*** Source data Section Begins ***
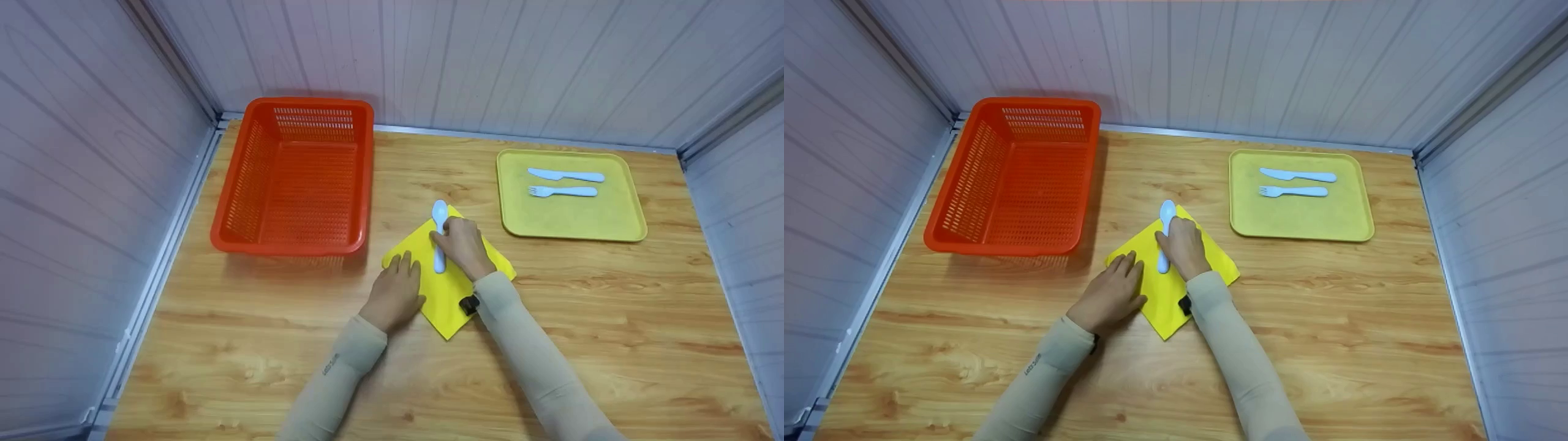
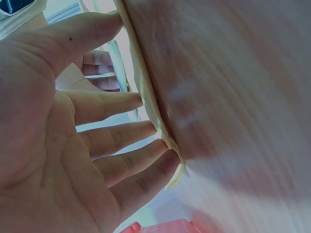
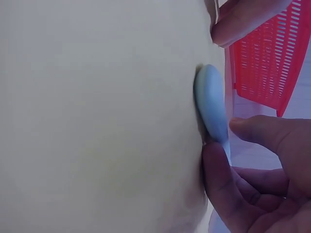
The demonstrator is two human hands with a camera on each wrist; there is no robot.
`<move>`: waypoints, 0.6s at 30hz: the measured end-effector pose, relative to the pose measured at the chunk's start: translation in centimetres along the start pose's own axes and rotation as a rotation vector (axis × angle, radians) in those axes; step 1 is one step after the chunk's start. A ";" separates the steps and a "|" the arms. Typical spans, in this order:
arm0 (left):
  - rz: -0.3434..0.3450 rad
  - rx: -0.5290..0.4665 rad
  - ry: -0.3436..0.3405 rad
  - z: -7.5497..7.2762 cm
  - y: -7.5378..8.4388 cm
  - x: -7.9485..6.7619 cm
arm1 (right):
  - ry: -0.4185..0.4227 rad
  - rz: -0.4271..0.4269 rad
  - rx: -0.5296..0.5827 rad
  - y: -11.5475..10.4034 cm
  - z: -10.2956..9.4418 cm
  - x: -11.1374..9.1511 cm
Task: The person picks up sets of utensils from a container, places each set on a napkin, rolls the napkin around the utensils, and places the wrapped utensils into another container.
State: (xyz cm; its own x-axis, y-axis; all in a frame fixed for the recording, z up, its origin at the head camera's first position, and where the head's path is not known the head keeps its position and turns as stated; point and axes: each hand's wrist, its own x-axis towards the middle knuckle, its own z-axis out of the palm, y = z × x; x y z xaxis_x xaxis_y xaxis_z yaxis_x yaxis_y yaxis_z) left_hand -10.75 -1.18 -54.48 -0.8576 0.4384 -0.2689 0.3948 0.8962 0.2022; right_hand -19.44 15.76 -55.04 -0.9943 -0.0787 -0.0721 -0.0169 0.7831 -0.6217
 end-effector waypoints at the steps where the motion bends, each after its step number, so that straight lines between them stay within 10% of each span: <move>1: -0.004 -0.005 -0.007 0.0 0.0 0.0 | -0.006 0.001 0.000 0.0 -0.1 0.0; 18: 0.086 0.021 0.089 -1.7 0.7 0.5 | -0.102 0.004 -0.020 0.5 -2.8 -0.1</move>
State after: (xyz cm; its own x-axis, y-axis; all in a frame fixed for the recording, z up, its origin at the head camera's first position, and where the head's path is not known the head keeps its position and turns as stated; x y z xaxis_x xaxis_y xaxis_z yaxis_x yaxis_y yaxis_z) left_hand -11.41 -0.46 -52.90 -0.8458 0.5067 -0.1671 0.4740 0.8574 0.2007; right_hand -19.62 17.89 -53.17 -0.9785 -0.1370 -0.1543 -0.0160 0.7958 -0.6053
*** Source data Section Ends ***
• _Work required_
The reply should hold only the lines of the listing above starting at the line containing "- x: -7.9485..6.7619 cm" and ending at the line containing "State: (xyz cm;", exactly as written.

• _Task response_
  - x: -7.9485..6.7619 cm
arm1 (right):
  - ry: -0.4185..0.4227 rad
  - rz: -0.4271..0.4269 rad
  - rx: -0.5296..0.5827 rad
  - y: -11.5475..10.4034 cm
  - z: -10.2956..9.4418 cm
  - x: -11.1374..9.1511 cm
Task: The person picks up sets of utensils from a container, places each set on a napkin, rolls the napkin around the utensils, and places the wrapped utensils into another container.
State: (xyz cm; its own x-axis, y-axis; all in a frame fixed for the recording, z up, its origin at the head camera's first position, and where the head's path is not known the head keeps its position and turns as stated; point and axes: each hand's wrist, its own x-axis towards the middle knuckle, its own z-axis out of the palm, y = z × x; x y z xaxis_x xaxis_y xaxis_z yaxis_x yaxis_y yaxis_z) left_hand -10.75 -1.18 -54.48 -0.8576 0.4384 -0.2689 0.3948 0.8962 0.2022; right_hand -19.44 15.76 -55.04 -0.9943 -0.0787 -0.0721 -0.0169 0.7831 -0.6217

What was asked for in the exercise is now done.